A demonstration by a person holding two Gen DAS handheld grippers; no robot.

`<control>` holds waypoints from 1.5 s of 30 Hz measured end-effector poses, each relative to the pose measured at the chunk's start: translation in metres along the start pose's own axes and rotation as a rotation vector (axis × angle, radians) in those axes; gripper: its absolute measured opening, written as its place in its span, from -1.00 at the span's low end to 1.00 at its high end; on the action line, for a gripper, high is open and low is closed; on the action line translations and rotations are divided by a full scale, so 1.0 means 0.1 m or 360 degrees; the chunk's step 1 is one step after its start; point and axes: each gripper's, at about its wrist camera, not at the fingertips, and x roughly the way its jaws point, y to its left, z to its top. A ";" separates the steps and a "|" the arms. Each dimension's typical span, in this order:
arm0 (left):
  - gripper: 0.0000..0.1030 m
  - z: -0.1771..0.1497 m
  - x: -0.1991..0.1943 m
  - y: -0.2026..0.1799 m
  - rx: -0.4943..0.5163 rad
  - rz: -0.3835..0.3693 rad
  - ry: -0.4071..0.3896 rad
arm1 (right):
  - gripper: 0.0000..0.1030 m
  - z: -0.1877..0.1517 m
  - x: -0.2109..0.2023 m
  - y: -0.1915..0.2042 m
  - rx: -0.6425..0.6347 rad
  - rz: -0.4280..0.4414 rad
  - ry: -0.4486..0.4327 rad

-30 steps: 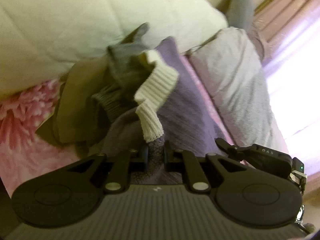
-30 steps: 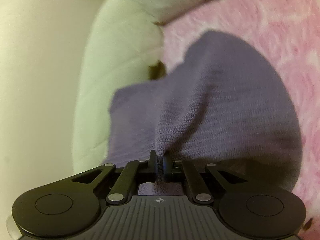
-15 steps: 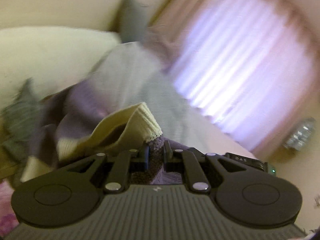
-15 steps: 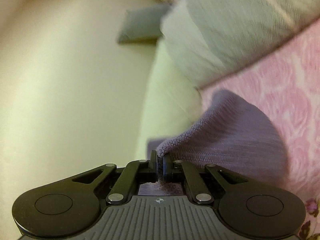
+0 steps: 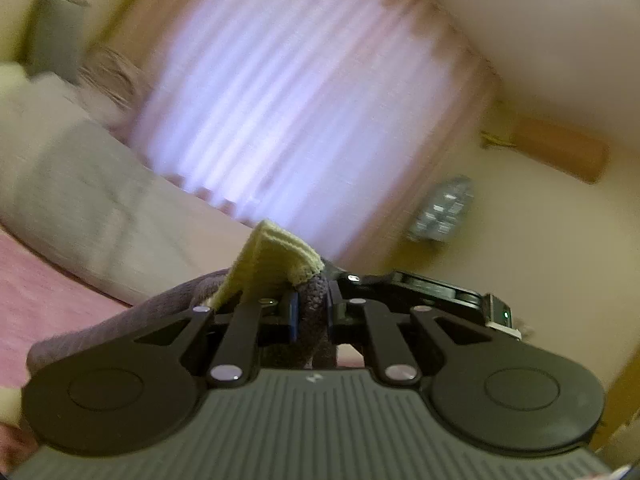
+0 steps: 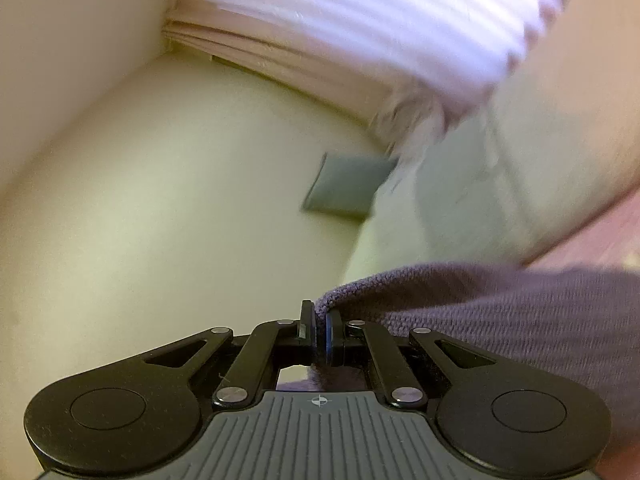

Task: Fold clothes
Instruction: 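Lift the cardigan with both grippers and drop it onto the open bed, then move both grippers toward the cardigan's hem and sleeve cuffs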

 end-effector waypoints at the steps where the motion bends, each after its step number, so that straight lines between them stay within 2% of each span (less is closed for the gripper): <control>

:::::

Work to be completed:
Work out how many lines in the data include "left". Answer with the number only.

Exercise response:
2